B-3: Biochemistry data from intact retina and RPE

The predominance of 11-cis retinyl esters (as opposed to all-trans retinyl esters) has been demonstrated in the cone-dominated chicken eye (Bridges, Alvarez et al. 1987). Based on biochemical extraction and high performance liquid chromatography, it was determined that in rd (retinal degeneration), and in normal (Rhode Island Red) chicken that over half of the total retinyl palmitate recovered from the eye was located in the chicken retina, and that 11-cis retinyl palmitate accounted for nearly 100% of retinyl palmitate in the retina (Bridges, Alvarez et al. 1987).

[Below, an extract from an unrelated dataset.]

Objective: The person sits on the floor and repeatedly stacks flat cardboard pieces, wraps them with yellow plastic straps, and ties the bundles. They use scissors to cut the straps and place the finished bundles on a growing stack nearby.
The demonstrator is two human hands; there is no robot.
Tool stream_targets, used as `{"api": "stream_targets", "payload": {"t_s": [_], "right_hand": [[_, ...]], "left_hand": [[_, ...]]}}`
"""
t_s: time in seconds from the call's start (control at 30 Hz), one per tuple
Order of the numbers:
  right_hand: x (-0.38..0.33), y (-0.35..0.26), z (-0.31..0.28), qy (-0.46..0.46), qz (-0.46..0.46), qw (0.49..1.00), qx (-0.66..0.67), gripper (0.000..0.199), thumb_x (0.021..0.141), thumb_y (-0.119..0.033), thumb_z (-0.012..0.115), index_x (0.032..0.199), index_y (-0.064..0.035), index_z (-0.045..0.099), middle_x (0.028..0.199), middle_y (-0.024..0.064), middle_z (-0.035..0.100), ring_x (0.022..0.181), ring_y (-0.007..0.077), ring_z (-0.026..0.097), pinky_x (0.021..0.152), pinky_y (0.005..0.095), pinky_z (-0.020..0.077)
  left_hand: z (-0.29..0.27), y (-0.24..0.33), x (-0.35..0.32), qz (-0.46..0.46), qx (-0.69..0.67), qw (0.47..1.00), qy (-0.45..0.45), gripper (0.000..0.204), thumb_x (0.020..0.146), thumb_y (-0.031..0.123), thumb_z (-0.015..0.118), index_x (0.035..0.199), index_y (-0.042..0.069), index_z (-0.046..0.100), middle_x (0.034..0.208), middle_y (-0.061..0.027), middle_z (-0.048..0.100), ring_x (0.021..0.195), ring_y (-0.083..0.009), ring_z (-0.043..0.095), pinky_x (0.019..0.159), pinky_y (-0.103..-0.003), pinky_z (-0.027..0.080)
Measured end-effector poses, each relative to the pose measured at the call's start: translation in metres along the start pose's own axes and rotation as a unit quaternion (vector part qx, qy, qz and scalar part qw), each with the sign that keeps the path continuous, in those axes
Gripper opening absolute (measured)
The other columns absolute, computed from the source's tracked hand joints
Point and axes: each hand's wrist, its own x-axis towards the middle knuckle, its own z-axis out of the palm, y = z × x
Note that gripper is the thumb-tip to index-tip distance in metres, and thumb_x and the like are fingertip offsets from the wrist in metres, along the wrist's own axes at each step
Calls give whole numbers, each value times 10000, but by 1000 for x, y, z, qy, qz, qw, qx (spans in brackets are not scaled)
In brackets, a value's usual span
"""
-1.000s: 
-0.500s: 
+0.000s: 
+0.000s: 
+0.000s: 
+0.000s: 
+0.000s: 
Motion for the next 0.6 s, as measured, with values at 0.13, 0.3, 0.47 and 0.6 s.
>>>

It was later confirmed that cone-dominated chicken retina possessed a significant level of 11-cis retinyl palmitate (Rodriguez and Tsin 1989). In contrast, rod-dominated frog and cow eyes had mainly all-trans retinyl palmitate in the RPE. Based on the molar amount of retinyl ester in the retina and the rate of visual pigment regeneration, it was suggested that this pool of retinoid in the retina may be a source for cone pigment regeneration (Rodriguez and Tsin 1989).

The retinyl ester hydrolase (REH) activity in the chicken retina and RPE was then determined, using a sensitive radiometric assay. It was shown that high REH activity existed in the chicken retina to release free retinoid (from esterified retinoids) which may be used to supply visual chromophore for the metabolic renewal and regeneration of visual pigments. Based on these biochemical data, it was suggested that a cone cycle may exist in the cone-dominated chicken retina, utilizing 11-cis retinyl esters to support cone pigment regeneration (Bustamante, Ziari et al. 1995) .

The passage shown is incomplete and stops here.